Job Summary

The position is responsible for heading the Quality Assurance function in NOSD Parenteral Block at Sun Pharma laboratories Limited, Guwahati

Responsible to set the team goals and objectives for the NOSD Quality at Guwahati site in alignment with goals of Cluster Quality and other business function(s).

Responsible to collaborate and support to functional heads of QA, QC, Microbiology, Production, IT, Regulatory Affairs and commercial department to align organizational goal and business strategies for achieving overall quality.

Responsible for providing guidance to ensure achievement of targeted completion of tasks and execution of team.

Responsible for facilitate harmonization and consistent implementation or Quality Systems and procedures (Pertaining to parenteral), in alignment with Global Quality Policies, Standards and applicable SOPs.

Essential Job Functions: Primary Responsibility:

Review and monitoring of Quality operations at Parenteral Block.

To execute, monitor, review, and approval of Quality management systems i.e.
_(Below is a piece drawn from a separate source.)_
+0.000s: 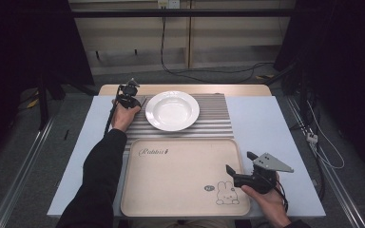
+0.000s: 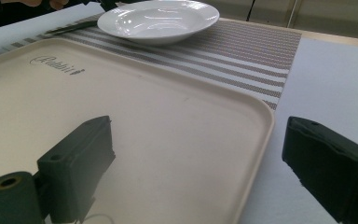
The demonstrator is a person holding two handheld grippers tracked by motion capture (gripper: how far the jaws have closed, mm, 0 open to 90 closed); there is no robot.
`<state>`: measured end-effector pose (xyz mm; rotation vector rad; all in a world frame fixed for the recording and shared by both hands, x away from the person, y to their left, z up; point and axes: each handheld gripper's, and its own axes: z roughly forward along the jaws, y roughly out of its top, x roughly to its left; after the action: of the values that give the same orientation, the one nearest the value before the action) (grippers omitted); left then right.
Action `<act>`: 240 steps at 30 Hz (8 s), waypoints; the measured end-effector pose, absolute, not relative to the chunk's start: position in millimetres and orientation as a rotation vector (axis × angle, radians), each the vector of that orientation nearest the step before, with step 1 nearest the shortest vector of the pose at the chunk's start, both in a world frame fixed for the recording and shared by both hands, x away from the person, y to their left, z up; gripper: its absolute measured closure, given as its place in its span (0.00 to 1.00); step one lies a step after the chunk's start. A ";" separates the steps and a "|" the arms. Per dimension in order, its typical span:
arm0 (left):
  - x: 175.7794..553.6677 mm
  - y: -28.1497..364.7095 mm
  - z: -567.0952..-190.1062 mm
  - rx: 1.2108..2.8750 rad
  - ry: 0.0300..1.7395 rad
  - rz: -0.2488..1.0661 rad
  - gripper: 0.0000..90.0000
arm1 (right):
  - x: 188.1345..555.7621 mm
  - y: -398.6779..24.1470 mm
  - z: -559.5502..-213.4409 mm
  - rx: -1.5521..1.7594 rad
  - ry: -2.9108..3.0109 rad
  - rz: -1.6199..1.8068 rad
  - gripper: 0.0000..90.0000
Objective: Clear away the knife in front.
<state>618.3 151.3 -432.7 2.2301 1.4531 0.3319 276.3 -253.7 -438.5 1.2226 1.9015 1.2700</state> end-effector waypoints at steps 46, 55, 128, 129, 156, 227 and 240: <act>569.2 174.9 -387.6 2.140 1.338 0.399 0.89 | 276.0 -251.7 -437.6 1.206 1.908 1.257 0.10; 553.5 177.3 -374.6 2.130 1.313 0.417 0.89 | 275.5 -252.4 -437.6 1.206 1.906 1.260 0.10; 372.1 142.6 -399.8 2.222 1.061 0.299 0.89 | 275.5 -248.4 -436.5 1.183 1.916 1.252 0.10; 370.1 140.8 -401.1 2.222 1.062 0.289 0.89 | 275.5 -248.4 -436.4 1.183 1.916 1.252 0.10; 372.9 123.5 -432.2 2.241 1.153 0.208 0.89 | 274.8 -247.9 -436.4 1.177 1.920 1.254 0.10; 384.9 123.0 -436.7 2.356 0.898 0.271 1.00 | 273.2 -249.6 -436.9 1.179 1.923 1.260 0.10; 388.1 133.4 -435.4 2.350 0.951 0.255 1.00 | 272.9 -252.1 -437.3 1.185 1.918 1.256 0.10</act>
<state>388.1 133.4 -435.4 2.3497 0.9514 0.2551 272.9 -252.1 -437.3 1.1845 1.9182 1.2556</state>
Change control, Deviation, and CAPA management as per requirements.

To review and approve Standard Operating Procedure etc.

To ensure the compliance of documentation at various stages of the process i.e. (Manufacturing, Filtration, Filling, Visual Inspection, Labelling and Packing operations).

To review, approve the Master and executed BMR, BPR, Validation, Qualification and other GMP documents.

To evaluate and monitor the Aseptic process simulation (Media Fill) activities with respect to the APS planner, Trending of intervention protocol & reports.

To facilitate harmonization and consistent implementation of the quality systems and procedures at the site in alignment with corporate quality policies /procedures.

To review, update, respond to GQS/Regulatory audit observations within the stipulated time frame.

To participate in the review & approval of investigation in case of Non- conformance events i.e. Process Deviation, OOS, OOT & Product Quality Complaint.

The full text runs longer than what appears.